## WORK TO BE COMPLETED:
Repeat the listing below exactly. Pictures do not belong in the copy.

(SUPPLIED INFORMATION Opens)

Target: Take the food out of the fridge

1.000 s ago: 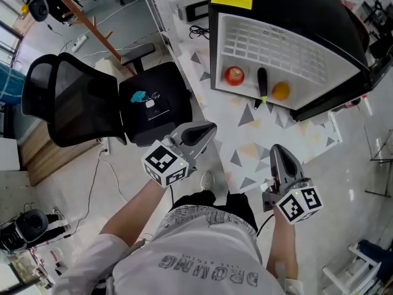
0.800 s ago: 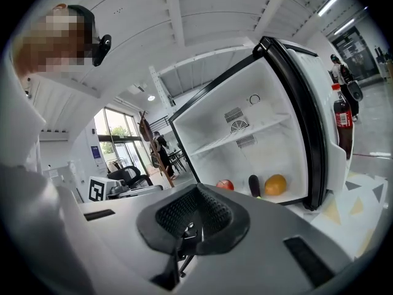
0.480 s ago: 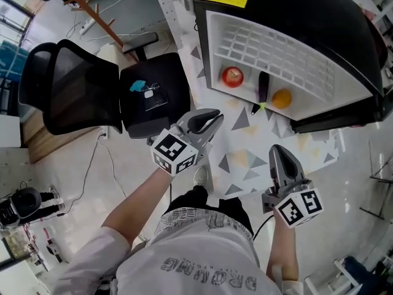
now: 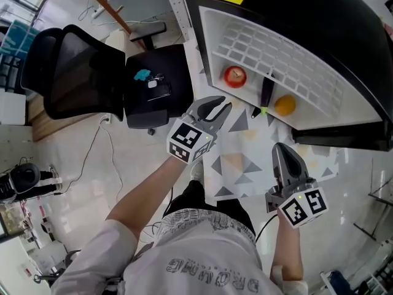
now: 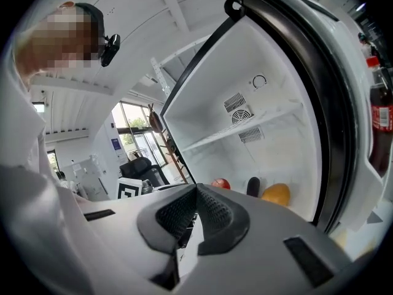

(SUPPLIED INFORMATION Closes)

## RESULT FOR THIS EXERCISE:
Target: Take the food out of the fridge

1.000 s ago: 
0.800 s ago: 
0.480 s ago: 
now: 
now: 

There is no more output for this exercise.